«Per diagnosticare questo disturbo tipico dei soggetti allergici è sempre necessario rivolgersi a un allergologo in grado di sottoporre il paziente a esami accurati e validati», spiega il dottor Franco Nebiolo, specialista di Humanitas Cellini.
Raffreddore con starnuti, naso che cola e si chiude, occhi arrossati, tosse e difficoltà di respirazione: sono i disturbi che si manifestano nei soggetti allergici ai pollini. È la cosiddetta pollinosi che, al contrario di quanto si crede, non è un fenomeno legato alla sola primavera: «Ciascun polline ha un periodo tipico di fioritura che in molti casi si realizza nelle altre stagioni dell’anno», conferma il dottor Franco Nebiolo, allergologo di Humanitas Cellini.

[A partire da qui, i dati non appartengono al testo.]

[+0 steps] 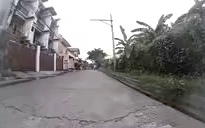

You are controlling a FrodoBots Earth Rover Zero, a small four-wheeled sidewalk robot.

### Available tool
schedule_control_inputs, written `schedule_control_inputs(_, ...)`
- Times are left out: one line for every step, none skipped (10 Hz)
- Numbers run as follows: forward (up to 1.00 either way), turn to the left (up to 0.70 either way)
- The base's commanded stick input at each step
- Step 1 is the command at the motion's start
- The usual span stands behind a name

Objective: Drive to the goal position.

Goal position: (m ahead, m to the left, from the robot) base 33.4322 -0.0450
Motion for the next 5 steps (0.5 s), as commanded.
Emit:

«Il soggetto allergico che entra a contatto con i tanto temuti pollini – prosegue il dottor Nebiolo – sviluppa una reazione specifica e produce anticorpi IgE. Sono questi ultimi, dopo il contatto con gli allergeni liberati dallo scioglimento dell’involucro protettivo del polline, a indurre la reazione allergica provocata da molecole, soprattutto istamina, liberate da cellule denominate mastociti che determinano l’insorgenza dei classici disturbi allergici». I sintomi tipici sono la rinorrea acquosa (naso che cola), la congestione nasale (chiusura del naso), bruciore e arrossamento delle congiuntive, starnuti, lacrimazione, prurito a palato, naso e occhi; tosse secca e stizzosa spesso notturna e accompagnata da difficoltà di respiro e dai caratteristici sibili intratoracici dell’asma bronchiale.

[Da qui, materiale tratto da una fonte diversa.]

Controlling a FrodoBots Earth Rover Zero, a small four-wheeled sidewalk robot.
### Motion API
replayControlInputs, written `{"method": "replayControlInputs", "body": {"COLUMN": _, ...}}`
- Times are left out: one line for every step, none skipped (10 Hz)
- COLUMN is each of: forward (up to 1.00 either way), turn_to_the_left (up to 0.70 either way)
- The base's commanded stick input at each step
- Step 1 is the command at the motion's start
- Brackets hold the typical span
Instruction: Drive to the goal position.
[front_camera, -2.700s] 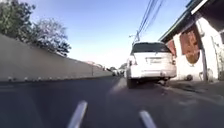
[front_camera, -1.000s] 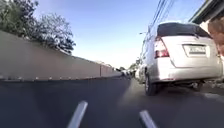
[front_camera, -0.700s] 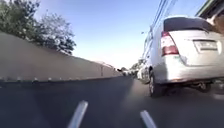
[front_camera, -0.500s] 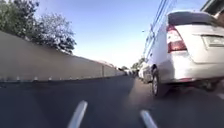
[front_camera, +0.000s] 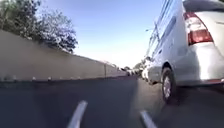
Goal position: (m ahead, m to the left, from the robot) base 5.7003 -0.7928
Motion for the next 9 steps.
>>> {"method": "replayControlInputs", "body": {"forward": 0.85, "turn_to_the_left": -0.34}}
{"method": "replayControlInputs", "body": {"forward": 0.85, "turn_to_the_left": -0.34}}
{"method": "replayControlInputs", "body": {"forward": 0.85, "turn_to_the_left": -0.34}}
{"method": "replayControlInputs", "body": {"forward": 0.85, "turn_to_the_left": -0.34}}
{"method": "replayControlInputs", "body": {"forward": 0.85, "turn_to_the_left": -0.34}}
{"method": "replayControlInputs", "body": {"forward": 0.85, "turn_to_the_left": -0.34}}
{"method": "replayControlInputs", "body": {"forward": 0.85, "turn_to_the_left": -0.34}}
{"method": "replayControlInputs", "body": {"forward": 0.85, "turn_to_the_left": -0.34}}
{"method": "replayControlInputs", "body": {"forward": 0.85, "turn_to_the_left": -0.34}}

«Per diagnosticare le pollinosi – precisa il dottor Nebiolo – è necessario rivolgersi a un allergologo in grado di sottoporre il paziente a esami accurati e validati, dal classico e semplice prick test ai più sofisticati dosaggi delle IgE specifiche che rivelano le sensibilizzazioni presenti nel soggetto». Negli ultimi anni, s’è fatta strada la polisensibilizzazione, vale a dire la presenza di numerose positività cutanee, da verificare tramite un dosaggio delle IgE specifiche verso le varie componenti allergeniche per far fronte alla possibile sensibilizzazione verso molecole cross reattive che non risultano rilevanti a livello clinico. «È la cosiddetta “reattività crociata” tra pollini e alcuni alimenti – aggiunge il dottor Nebiolo -. Avviene ad esempio tra l’allergene maggiore della betulla e la frutta della famiglia delle Rosacee: mela, pera, pesca, albicocca, ciliegia, prugna. Questa cross-reattività genera di solito il disturbo chiamato “Sindrome Orale Allergica” che subito dopo l’assunzione dell’alimento provoca prurito, formicolii e gonfiore alle labbra in grado di estendersi a palato e lingua, a volte anche associati a starnutazione, rinorrea e congiuntivite».

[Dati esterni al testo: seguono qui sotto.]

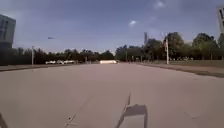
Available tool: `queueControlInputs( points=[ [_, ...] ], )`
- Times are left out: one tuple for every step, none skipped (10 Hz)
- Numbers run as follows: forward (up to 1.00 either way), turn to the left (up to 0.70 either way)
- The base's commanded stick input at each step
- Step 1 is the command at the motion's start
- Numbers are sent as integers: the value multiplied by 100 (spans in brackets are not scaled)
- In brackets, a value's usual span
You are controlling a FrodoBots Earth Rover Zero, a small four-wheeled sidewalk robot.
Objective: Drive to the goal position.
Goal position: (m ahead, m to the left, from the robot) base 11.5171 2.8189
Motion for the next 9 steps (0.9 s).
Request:
queueControlInputs(
  points=[
    [100, 1],
    [100, 1],
    [100, 1],
    [100, 1],
    [100, 1],
    [100, 1],
    [100, 1],
    [100, 1],
    [100, 1]
  ],
)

Guai però a pensare di curare le allergie in modalità “fai da te”: «L’acquisto di farmaci da banco come vasocostrittori nasali e simpaticomimetici, associato all’assunzione di antistaminici, può provocare numerosi effetti collaterali e/o una dipendenza dalla molecola assunta – ammonisce il dottor Nebiolo -. L’allergologo è invece in grado di gestire la patologia ricorrendo alle cure più appropriate: dalla terapia farmacologica topica o sistemica a base di antistaminici, steroidi topici in grado di controllare correttamente la sintomatologia del paziente, fino al trattamento immunoterapico«. Quest’ultimo è il classico vaccino dell’allergia: «Costituisce la vera cura del disturbo allergico perché è in grado di modificare la risposta immunologica del paziente – conclude il dottor Franco Nebiolo -. L’immunoterapia può essere somministrata per via iniettiva o per via sublinguale, ambedue modalità efficaci nel migliorare la sintomatologia del paziente».